### Exercise objective
Every line of the material that mentions the word "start" should be copied out.
▽
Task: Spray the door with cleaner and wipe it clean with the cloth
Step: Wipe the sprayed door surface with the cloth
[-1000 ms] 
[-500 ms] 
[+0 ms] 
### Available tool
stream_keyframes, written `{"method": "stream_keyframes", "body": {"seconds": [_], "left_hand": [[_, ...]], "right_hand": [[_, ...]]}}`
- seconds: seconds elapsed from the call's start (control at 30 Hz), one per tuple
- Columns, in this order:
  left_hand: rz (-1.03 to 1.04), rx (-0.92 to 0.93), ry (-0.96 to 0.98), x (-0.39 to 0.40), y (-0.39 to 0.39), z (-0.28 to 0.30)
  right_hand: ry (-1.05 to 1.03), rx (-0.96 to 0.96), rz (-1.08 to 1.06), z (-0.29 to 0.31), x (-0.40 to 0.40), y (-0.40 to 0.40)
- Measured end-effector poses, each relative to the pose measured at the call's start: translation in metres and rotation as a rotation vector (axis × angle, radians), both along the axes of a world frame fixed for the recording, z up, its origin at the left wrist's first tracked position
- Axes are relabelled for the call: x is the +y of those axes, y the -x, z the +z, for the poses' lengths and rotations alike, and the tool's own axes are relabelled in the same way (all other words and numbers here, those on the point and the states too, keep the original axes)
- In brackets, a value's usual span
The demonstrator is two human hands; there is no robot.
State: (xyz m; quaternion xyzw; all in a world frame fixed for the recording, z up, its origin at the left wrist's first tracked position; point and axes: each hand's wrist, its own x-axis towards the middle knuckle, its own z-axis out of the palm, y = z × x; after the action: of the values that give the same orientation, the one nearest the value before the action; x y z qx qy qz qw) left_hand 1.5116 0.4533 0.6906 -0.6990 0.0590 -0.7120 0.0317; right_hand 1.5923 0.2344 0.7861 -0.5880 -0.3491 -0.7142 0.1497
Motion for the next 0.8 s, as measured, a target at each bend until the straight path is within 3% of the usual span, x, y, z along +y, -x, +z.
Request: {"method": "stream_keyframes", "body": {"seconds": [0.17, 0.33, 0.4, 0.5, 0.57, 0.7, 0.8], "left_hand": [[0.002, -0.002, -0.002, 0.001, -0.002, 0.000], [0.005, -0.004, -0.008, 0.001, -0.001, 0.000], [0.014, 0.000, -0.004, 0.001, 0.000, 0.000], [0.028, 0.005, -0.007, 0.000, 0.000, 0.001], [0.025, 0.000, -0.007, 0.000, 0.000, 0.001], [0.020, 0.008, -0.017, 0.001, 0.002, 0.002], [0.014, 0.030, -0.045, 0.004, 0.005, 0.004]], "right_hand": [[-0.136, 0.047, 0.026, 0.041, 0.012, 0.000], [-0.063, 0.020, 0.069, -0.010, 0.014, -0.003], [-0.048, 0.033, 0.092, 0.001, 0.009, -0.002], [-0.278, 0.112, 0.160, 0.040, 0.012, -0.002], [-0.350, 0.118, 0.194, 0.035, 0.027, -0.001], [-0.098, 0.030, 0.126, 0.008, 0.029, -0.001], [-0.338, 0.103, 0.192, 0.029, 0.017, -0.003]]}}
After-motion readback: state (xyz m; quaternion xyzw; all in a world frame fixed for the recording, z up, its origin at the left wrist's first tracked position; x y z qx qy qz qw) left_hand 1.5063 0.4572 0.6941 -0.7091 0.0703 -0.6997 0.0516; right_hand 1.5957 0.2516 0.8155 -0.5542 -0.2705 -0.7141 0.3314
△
### Answer for the task
- seconds: seconds elapsed from the call's start (control at 30 Hz), one per tuple
- Measured end-effector poses, each relative to the pose measured at the call's start: translation in metres and rotation as a rotation vector (axis × angle, radians), both along the axes of a world frame fixed for the recording, z up, its origin at the left wrist's first tracked position

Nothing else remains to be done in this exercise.